Your assignment:
Write the full listing out again, keeping every line exactly as it is.

Source material Start Marker

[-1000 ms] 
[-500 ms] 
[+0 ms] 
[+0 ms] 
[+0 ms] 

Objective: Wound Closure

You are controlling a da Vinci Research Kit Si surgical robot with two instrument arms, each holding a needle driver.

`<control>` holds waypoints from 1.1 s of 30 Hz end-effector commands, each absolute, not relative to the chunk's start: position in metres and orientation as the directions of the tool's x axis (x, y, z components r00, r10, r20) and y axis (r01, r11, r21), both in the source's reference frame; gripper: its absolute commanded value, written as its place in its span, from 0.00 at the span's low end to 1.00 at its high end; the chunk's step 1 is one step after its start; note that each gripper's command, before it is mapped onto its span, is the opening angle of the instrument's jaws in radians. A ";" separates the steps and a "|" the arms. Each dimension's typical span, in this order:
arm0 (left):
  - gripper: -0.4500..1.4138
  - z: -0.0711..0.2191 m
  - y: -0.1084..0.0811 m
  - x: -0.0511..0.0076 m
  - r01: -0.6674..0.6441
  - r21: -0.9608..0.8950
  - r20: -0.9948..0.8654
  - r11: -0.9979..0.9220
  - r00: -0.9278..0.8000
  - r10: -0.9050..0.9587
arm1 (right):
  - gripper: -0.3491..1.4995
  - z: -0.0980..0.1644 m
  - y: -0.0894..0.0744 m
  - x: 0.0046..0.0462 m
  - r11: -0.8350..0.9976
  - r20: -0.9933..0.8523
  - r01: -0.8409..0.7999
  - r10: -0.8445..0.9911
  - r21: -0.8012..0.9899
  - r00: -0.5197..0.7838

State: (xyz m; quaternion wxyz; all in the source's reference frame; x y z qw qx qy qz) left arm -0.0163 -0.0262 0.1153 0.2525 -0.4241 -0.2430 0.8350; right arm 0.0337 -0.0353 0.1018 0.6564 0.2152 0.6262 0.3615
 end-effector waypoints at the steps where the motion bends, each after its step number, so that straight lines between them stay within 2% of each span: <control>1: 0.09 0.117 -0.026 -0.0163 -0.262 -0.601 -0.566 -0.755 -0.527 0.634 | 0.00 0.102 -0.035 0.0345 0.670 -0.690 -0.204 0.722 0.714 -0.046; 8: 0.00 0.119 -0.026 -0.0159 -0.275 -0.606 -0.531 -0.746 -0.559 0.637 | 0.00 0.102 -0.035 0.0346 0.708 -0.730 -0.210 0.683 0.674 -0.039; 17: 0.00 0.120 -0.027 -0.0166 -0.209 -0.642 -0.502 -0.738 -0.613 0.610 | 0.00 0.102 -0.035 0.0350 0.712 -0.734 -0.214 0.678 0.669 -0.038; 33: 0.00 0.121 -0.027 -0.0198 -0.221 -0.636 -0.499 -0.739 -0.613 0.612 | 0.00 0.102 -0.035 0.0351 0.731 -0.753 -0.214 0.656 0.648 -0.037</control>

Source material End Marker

Answer box:
[-1000 ms] 
[-500 ms] 
[+0 ms] 
[+0 ms] 
[+0 ms] 

Objective: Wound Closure

You are controlling a da Vinci Research Kit Si surgical robot with two instrument arms, each holding a needle driver.

`<control>` holds waypoints from 1.1 s of 30 Hz end-effector commands, each absolute, not relative to the chunk's start: position in metres and orientation as the directions of the tool's x axis (x, y, z components r00, r10, r20) and y axis (r01, r11, r21), both in the source's reference frame; gripper: its absolute commanded value, written as its place in its span, from 0.00 at the span's low end to 1.00 at its high end; the chunk's step 1 is one step after its start; note that each gripper's command, before it is mapped onto its span, is the opening angle of the instrument's jaws in radians. A ";" separates the steps and a "|" the arms. Each dimension's typical span, in this order:
arm0 (left):
  - gripper: -0.4500..1.4138
  - z: -0.0711..0.2191 m
  - y: -0.1084..0.0811 m
  - x: -0.0511..0.0076 m
  - r01: -0.6674..0.6441
  - r21: -0.9608..0.8950
  - r20: -0.9948..0.8654
  - r11: -0.9979..0.9220
  - r00: -0.9278..0.8000
  - r10: -0.9050..0.9587
arm1 (right):
  - gripper: -0.3491..1.4995
  - z: -0.0980..0.1644 m
  - y: -0.0894..0.0744 m
  - x: 0.0046..0.0462 m
  - r11: -0.8350..0.9976
  - r20: -0.9933..0.8523
  - r01: -0.8409..0.7999
  - r10: -0.8445..0.9911
  - r21: -0.8012..0.9899
  - r00: -0.5197..0.7838

State: (xyz m; quaternion wxyz; all in the source's reference frame; x y z qw qx qy qz) left arm -0.0163 -0.0262 0.1153 0.2525 -0.4241 -0.2430 0.8350; right arm 0.0337 -0.0353 0.1018 0.6564 0.2152 0.6262 0.3615
 end-effector waypoints at the steps where the motion bends, each after its step number, so that straight lines between them stay within 2% of each span: <control>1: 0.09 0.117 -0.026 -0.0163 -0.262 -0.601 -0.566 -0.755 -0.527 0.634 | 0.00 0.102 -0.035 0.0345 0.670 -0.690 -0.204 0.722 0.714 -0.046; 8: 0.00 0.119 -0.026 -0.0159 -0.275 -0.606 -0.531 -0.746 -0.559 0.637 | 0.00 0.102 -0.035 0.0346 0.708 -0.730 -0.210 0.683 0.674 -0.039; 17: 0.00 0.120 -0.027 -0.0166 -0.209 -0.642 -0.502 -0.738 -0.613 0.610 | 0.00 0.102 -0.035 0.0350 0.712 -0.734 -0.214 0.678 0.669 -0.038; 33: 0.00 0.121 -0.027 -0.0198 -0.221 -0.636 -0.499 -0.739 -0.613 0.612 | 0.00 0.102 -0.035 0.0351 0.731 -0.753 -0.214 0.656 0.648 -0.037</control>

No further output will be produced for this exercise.